[YOUR ASSIGNMENT]
Please repeat, from the entries that follow, the lines from the one containing "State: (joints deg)" through the one containing "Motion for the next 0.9" exactly, adding nothing.

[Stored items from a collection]
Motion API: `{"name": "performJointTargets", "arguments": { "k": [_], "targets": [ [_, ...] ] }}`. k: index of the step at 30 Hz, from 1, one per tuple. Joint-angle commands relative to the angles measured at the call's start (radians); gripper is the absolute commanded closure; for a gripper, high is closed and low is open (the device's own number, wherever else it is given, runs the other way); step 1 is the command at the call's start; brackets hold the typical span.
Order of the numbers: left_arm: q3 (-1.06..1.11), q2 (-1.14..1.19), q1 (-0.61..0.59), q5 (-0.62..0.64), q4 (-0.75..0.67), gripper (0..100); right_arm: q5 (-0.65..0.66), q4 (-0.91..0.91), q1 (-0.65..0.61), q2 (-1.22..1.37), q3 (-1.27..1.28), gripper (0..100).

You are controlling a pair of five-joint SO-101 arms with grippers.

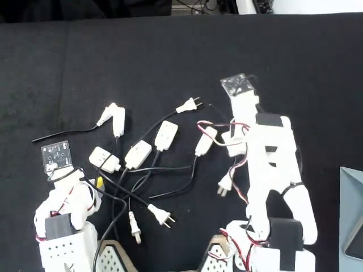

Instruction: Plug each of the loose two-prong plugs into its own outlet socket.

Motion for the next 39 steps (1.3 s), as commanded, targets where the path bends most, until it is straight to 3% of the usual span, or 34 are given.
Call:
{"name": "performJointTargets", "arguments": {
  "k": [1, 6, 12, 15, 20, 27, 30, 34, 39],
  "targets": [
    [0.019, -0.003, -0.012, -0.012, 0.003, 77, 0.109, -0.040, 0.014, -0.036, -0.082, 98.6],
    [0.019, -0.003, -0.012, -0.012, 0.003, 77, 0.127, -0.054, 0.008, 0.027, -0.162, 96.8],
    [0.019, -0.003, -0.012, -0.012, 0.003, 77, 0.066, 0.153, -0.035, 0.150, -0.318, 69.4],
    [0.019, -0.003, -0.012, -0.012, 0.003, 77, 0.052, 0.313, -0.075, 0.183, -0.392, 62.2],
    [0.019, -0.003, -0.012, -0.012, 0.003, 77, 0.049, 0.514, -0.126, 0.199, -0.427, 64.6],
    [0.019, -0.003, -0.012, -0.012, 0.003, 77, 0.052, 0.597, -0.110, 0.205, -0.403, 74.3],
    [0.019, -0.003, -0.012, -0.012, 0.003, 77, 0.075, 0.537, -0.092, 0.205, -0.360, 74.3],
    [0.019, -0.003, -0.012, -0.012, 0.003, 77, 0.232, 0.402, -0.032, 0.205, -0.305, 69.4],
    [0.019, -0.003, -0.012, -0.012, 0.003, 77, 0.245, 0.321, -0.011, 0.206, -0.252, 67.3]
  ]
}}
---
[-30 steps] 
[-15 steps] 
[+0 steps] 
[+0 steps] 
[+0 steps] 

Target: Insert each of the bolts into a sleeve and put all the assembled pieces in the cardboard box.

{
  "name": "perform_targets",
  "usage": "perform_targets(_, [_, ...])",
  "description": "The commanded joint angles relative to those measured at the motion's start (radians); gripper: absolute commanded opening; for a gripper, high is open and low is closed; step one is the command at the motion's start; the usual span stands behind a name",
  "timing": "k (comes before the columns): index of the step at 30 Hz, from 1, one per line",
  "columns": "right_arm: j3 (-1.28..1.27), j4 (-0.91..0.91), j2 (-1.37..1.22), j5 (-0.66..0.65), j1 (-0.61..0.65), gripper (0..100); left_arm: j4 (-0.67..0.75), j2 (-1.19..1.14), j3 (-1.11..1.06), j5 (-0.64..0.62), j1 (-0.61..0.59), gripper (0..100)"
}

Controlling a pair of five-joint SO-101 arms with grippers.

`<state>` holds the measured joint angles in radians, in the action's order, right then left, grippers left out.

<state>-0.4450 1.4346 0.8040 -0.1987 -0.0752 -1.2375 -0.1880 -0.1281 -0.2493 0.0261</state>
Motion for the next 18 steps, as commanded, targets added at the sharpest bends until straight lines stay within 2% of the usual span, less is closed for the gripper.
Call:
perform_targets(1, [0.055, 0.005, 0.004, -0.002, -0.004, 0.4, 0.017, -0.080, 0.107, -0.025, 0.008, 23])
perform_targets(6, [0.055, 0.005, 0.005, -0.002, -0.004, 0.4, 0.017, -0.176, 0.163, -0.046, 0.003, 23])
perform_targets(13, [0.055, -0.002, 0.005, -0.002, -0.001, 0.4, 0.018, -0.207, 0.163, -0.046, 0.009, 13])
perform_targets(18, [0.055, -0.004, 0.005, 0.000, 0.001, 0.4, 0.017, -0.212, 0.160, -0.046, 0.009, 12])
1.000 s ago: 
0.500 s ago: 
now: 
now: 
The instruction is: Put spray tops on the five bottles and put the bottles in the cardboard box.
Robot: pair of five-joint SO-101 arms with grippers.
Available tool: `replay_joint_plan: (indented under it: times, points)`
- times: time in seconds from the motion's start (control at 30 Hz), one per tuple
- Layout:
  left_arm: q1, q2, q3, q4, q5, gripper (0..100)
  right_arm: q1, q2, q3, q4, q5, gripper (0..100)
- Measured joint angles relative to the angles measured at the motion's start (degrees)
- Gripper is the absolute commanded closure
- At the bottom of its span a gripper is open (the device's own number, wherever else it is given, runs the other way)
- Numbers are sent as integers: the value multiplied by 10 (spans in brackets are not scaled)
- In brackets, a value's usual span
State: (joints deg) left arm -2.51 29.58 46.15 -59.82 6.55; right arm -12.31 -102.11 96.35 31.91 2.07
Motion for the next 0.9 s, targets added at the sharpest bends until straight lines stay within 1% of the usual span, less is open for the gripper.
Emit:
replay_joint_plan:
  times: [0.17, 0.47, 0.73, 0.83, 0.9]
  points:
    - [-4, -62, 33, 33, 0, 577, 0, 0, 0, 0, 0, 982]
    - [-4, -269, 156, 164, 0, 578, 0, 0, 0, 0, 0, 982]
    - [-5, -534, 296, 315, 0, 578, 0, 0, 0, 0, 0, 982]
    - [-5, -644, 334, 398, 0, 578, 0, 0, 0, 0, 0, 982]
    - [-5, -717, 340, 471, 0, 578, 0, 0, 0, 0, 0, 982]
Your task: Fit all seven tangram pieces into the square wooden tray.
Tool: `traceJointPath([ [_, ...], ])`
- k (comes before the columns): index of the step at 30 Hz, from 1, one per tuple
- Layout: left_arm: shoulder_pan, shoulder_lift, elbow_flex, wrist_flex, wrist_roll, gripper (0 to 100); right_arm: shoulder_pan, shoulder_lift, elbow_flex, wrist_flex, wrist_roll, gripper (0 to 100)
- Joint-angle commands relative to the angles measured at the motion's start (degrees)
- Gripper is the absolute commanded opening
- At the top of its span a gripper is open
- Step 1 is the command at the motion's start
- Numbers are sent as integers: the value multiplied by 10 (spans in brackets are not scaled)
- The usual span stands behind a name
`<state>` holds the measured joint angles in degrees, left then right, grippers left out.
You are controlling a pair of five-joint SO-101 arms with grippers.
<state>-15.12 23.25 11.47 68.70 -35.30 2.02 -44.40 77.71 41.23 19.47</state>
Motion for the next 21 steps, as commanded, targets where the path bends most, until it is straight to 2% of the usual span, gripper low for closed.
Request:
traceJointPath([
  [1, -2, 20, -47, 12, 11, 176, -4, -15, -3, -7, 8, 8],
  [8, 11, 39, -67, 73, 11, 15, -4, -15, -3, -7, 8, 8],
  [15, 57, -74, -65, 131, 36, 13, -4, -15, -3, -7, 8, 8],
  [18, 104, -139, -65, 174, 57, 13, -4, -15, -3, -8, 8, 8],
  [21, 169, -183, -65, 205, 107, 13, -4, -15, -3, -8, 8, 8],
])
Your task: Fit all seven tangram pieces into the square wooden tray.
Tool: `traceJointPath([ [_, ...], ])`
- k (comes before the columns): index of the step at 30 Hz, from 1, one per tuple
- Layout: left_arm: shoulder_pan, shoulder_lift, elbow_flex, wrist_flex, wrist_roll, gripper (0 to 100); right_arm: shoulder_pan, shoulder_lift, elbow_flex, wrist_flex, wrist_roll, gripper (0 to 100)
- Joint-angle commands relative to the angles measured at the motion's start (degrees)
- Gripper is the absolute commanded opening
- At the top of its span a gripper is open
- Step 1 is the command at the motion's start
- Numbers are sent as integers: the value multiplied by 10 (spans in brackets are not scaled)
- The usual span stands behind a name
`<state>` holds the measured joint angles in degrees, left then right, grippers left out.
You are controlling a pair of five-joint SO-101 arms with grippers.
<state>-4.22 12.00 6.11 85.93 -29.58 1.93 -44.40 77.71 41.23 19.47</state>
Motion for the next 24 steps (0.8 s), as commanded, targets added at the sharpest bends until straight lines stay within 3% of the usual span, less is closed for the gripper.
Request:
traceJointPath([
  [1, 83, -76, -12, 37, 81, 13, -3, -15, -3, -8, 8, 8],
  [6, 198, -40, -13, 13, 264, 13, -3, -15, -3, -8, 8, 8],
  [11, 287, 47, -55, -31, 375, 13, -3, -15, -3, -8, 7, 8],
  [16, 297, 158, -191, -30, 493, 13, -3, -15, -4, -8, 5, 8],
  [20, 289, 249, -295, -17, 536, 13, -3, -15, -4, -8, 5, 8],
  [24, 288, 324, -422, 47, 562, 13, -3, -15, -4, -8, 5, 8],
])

[REPLY]
State: (joints deg) left arm -2.51 29.58 46.15 -59.82 6.55; right arm -12.31 -102.11 96.35 31.91 2.07
Motion for the next 0.9 s, targets added at the sharpest bends until straight lines stay within 1% of the usual span, less is open for the gripper.

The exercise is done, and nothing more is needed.